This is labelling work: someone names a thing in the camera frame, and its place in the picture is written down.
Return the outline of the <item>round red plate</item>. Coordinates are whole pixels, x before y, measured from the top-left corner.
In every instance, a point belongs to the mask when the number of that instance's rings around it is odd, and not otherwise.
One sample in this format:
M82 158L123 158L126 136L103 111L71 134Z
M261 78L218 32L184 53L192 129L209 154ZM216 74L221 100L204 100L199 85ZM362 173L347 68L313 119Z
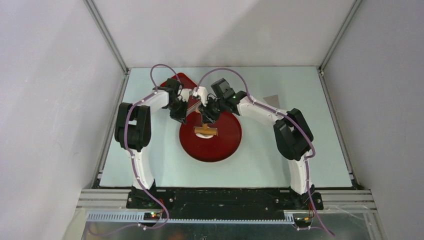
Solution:
M242 141L242 126L232 113L224 112L213 124L202 123L200 113L192 112L179 128L179 141L192 158L215 163L233 155Z

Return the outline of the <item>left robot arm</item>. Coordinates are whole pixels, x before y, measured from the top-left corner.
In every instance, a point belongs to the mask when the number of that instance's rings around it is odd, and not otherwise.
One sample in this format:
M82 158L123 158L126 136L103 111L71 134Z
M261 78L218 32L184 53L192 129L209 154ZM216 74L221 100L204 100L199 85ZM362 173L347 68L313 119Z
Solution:
M177 79L169 78L165 86L155 87L138 102L122 102L118 106L114 139L127 151L133 172L132 186L143 190L138 201L145 208L153 208L158 202L158 194L150 190L155 185L155 178L146 150L152 138L151 115L168 109L172 120L185 124L192 91Z

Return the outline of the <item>wooden dough roller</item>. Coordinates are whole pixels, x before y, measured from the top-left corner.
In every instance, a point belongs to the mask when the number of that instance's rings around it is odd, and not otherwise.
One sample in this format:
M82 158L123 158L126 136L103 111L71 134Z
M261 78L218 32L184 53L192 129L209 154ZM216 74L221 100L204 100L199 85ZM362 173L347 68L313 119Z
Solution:
M218 129L209 127L209 125L214 124L216 120L210 117L207 112L200 110L198 107L195 109L195 112L201 115L201 126L195 126L194 133L218 136Z

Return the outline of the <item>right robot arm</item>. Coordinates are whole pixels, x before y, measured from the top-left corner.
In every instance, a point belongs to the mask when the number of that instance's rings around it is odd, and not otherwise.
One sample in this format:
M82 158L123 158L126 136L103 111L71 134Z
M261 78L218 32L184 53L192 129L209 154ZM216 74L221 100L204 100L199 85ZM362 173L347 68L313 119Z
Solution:
M297 209L308 206L311 202L308 191L312 183L308 178L306 160L313 157L315 151L312 147L314 137L302 112L297 108L286 111L271 107L246 91L235 92L224 78L214 82L211 88L213 97L205 87L197 86L193 90L192 96L200 100L197 111L203 125L195 133L206 136L209 130L206 126L214 124L224 112L271 126L277 149L289 164L290 189L294 191L290 196L291 204Z

__________________________________________________

◆ EXERCISE AIM: Scan the material above. Extract every line in which the word "Return" occurs.

◆ ANSWER FOR THE TASK:
Return the outline of the <item>round red plate</item>. Coordinates are whole pixels, x before y, measured from the top-left corner.
Return the outline of the <item>left robot arm</item>. Coordinates are whole pixels, x before y, measured from the top-left corner.
Return the outline of the <item>wooden dough roller</item>. Coordinates are whole pixels, x before y, measured from the top-left corner.
Return the outline of the <item>right robot arm</item>. Coordinates are whole pixels, x before y, measured from the top-left corner.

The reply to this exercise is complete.